### ASSIGNMENT
Output all of the data below without changing a word, and exclude the pictures.

(DATASET EXTRACT begins)

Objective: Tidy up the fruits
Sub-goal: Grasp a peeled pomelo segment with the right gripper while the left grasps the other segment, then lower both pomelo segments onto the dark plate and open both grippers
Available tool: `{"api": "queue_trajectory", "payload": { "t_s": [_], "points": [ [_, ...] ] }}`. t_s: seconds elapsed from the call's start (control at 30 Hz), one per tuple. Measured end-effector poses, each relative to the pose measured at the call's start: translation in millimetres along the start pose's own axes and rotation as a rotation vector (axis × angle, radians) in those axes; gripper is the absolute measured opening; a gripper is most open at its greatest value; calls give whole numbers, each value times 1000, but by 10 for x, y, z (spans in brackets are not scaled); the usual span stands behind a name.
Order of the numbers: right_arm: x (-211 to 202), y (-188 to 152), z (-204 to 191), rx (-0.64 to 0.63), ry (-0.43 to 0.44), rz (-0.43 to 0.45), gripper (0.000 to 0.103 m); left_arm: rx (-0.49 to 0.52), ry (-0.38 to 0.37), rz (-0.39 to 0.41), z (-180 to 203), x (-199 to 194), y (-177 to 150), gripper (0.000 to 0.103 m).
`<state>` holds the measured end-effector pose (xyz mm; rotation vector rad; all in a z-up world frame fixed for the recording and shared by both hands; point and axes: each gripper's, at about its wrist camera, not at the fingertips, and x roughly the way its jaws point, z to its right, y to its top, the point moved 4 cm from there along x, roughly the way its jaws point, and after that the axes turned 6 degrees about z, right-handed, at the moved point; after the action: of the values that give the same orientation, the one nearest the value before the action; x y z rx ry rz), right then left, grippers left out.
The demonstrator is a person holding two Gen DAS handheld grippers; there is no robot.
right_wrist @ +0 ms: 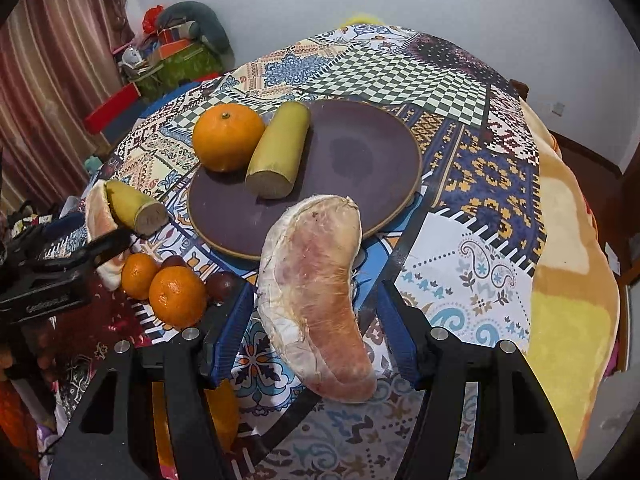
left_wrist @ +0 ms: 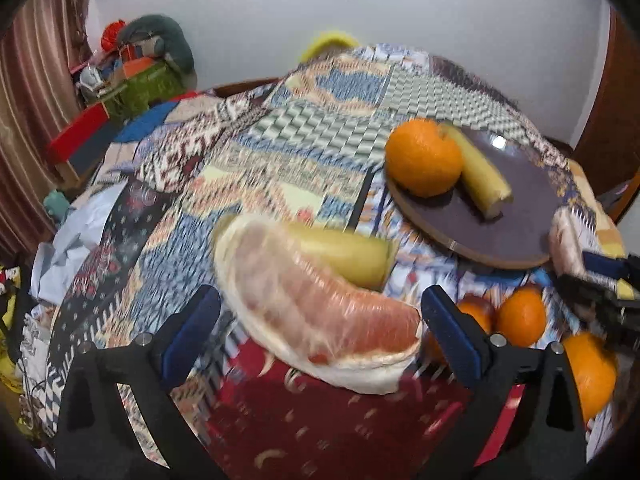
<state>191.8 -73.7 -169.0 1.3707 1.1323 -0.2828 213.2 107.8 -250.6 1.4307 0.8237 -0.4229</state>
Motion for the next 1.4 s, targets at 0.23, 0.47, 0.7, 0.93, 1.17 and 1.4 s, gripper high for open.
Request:
{"api": "queue_trajectory", "payload": {
  "t_s": [0.23,0.47,0.7,0.93,1.17,1.4],
  "points": [
    [-29,-6,21,3,5,8,55,-36,-16,-58,-296,-83,-306,99],
    [-5,-9,-52,-24,12,7,43,-84,-80,-42,-359,-212,-236,91],
    [-48,-14,-20,-5,19,18,42,-93,-68,-48,-315,-48,-78,77],
    [-201,-2,61,27,10,62,41,-141,-50,-41,-409,26,-70,53],
    [-328,51,96,41,7,95,41,-141,-92,-17,-374,-118,-74,50],
    [-461,152,71,22,-4,138,41,-124,-138,66,-217,-402,133,50]
  ]
}}
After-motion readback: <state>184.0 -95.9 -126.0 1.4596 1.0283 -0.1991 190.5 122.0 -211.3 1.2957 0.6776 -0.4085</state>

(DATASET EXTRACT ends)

### WRITTEN ANSWER
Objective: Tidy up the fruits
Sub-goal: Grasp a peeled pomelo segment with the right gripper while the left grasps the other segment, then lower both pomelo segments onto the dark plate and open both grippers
Available tool: `{"api": "queue_trajectory", "payload": { "t_s": [_], "points": [ [_, ...] ] }}`. t_s: seconds elapsed from the call's start (control at 30 Hz), one per tuple. Measured end-effector poses, each relative to the pose measured at the call's start: translation in millimetres along the start pose's own axes and rotation as a rotation vector (axis × angle, radians) in those axes; gripper is the absolute measured opening; a gripper is most open at its greatest value; calls give whole numbers, each value times 1000, but by 10 for x, y, z (spans in brackets are not scaled); the usual span stands behind a name.
Order of the numbers: right_arm: x (-211 to 202), y (-188 to 152), z (-204 to 191), rx (-0.64 to 0.63), ry (-0.43 to 0.44), rz (-0.43 to 0.45), gripper (0.000 to 0.103 m); left_arm: rx (-0.49 to 0.52), ry (-0.38 to 0.37), rz (-0.39 to 0.41), z (-180 to 203), x (-199 to 194), y (-177 to 150), gripper (0.000 to 0.103 m).
`<state>` holds the measured end-effector pose (xyz mm; rotation vector rad; all in a z-up world frame fixed for the recording and shared by both hands; point and axes: each gripper's, at about its wrist camera, not at the fingertips, and x roughly the way its jaws point, z to its right, y to its top, the point moved 4 cm from there along x, roughly the way its jaws point, and after that the axes turned 6 degrees about z, right-handed, at the moved point; after the action: of the values that give the same orientation, the one nearest the value before the action; x y z rx ry rz), right then left, grippers left out.
The demonstrator is a person holding two Gen DAS handheld grippers; there is no robot.
right_wrist @ +0 ms: 
left_wrist @ +0 ms: 
<state>191.8 -73.7 -169.0 1.3707 1.1323 -0.2828 213.2 107.8 -250.6 1.4307 0.8237 -0.4229</state>
Motion for the next 1.4 s, targets at 0.23, 0.47, 0.7, 0.93, 1.17 and 1.4 s, gripper high for open.
Request:
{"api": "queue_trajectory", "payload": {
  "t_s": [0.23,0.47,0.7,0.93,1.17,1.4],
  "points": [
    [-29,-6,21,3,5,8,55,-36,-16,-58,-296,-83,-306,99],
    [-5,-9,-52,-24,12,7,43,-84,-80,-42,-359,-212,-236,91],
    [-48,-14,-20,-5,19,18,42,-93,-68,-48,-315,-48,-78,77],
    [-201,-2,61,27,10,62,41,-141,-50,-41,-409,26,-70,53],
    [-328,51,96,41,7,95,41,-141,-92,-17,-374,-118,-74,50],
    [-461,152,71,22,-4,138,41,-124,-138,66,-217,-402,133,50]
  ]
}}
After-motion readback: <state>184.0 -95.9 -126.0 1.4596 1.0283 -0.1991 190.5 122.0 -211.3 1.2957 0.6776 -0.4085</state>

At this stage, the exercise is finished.